飲食費の50%損金算入措置の導入効果!!で損金不算入額が1兆円切る
接待や慶弔などで企業が支出した交際費等は、前年度比5.4%増加の3兆2505億円と3年連続して増加しているが、上昇率は0.8ポイントほど前度分を下回った。交際費は、景気のバロメーターとも言われるが、一連の増加要因は、平成25年度税制改正の中小法人を対象とした交際費の損金算入限度額を600万円から800万円への引上げに続き、26年度税制改正で全法人を対象に交際費等の額のうち接待のために支出した飲食費の50%を損金算入できる措置が創設されたことから、大法人等の支出が増えたためと見られる。これを裏付けるように、交際費支出額のうち税法上損金に算入されない金額は、2569億円も大幅に減少となる8919億円と1兆円を割り、支出額に占める割合(損金不算入割合)は前年の37.3%から27.4%と10ポイント近く減少している。
資本金階級別の支出額を1社あたりで見みると、1千万円以下が75.8万円、1千万円超5千万円以下が191.2万円、5千万円超1億円以下が407.2万円、1億円超10億円以下が1038.4万円、10億円超が7799.2万円となっている。
営業収入10万円当たりの交際費等支出額は過去最少だった昨年の206円から5円増加の211円。業種別にみると、高い方から、「建設業」515円、「不動産業」489円、「サービス業」386円の順となっていて、最も低い業種は「鉱業」の103円。資本金階級別では、資本金1千万円以下の階級は544円必要なのに対して10億円超の階級は97円と約6分の1だった。
貸倒引当金の利用法人数は68万8245社で、その期末残高は2兆2822億円となっていて、利用割合は0.6ポイント増加の26.4%だった。期末残高は前年に比べて1兆3620億円減少し6年連続で減っている。これは、平成23年度税制改正で制度の適用法人が銀行・保険会社等及び中小法人等に限定されるとともに、銀行または保険会社等を除く大法人の平成24年度から平成26年度までの間に開始する事業年度については、現行法による損金算入限度額に対して、平成24年度は4分の3、平成25年度は4分の2、平成26年度は4分の1の引当てとされたためと思われる。

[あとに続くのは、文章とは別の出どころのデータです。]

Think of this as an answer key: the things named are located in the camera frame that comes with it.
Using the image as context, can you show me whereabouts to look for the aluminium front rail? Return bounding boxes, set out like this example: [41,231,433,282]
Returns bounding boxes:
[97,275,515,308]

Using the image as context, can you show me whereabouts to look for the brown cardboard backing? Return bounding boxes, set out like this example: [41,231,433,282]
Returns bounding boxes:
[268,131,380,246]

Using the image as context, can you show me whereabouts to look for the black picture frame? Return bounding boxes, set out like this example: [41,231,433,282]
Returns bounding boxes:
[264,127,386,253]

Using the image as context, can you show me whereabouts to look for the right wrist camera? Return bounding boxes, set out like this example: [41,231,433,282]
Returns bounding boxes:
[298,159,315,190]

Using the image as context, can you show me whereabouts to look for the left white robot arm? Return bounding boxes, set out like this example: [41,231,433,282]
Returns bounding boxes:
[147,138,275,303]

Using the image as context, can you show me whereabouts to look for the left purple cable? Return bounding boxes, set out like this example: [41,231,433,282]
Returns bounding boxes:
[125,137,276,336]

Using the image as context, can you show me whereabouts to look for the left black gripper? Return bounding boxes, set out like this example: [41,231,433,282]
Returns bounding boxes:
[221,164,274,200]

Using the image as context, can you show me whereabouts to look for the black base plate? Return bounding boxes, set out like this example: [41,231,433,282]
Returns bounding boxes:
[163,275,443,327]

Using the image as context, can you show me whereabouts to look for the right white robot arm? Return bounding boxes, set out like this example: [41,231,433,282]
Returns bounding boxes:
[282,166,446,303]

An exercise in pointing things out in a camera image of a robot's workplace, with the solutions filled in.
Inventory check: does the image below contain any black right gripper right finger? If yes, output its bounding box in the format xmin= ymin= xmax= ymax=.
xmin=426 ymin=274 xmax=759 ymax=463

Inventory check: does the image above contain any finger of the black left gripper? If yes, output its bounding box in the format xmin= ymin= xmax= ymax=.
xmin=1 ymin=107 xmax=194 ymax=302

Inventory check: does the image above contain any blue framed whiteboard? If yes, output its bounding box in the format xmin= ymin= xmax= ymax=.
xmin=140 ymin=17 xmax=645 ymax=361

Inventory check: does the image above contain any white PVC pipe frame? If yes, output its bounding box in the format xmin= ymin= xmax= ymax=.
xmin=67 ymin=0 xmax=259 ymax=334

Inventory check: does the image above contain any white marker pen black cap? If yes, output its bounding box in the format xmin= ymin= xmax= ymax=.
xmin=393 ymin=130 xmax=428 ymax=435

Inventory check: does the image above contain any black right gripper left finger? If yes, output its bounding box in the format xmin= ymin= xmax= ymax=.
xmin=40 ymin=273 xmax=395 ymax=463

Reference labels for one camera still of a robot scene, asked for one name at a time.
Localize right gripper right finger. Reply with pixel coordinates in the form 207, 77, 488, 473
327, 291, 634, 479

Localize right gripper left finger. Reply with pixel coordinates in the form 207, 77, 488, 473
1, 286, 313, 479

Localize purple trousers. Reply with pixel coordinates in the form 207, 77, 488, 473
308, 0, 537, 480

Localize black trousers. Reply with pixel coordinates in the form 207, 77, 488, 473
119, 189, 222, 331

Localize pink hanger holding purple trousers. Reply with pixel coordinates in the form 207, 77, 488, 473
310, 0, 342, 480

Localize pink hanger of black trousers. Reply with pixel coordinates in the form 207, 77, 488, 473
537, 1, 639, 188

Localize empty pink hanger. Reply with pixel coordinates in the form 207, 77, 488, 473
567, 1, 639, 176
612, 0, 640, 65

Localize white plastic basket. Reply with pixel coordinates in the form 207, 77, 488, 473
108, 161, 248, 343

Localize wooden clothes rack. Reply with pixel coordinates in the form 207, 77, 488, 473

寄附金の支出額は、「指定寄附金等」が35.6%も前年に比べ減少したものの、構成比で最も多い「その他の寄附金」が20.3%増加したことから2年連続増となる7103億円。
その他をみると、繰越欠損金の当期控除額は9兆4175億円、翌期繰越額は63兆9698億円でともに減少しており、減価償却費については、当期発生分の減価償却費の損金算入額は36兆6115億円で損金算入限度額に対する割合は90.3%となっている。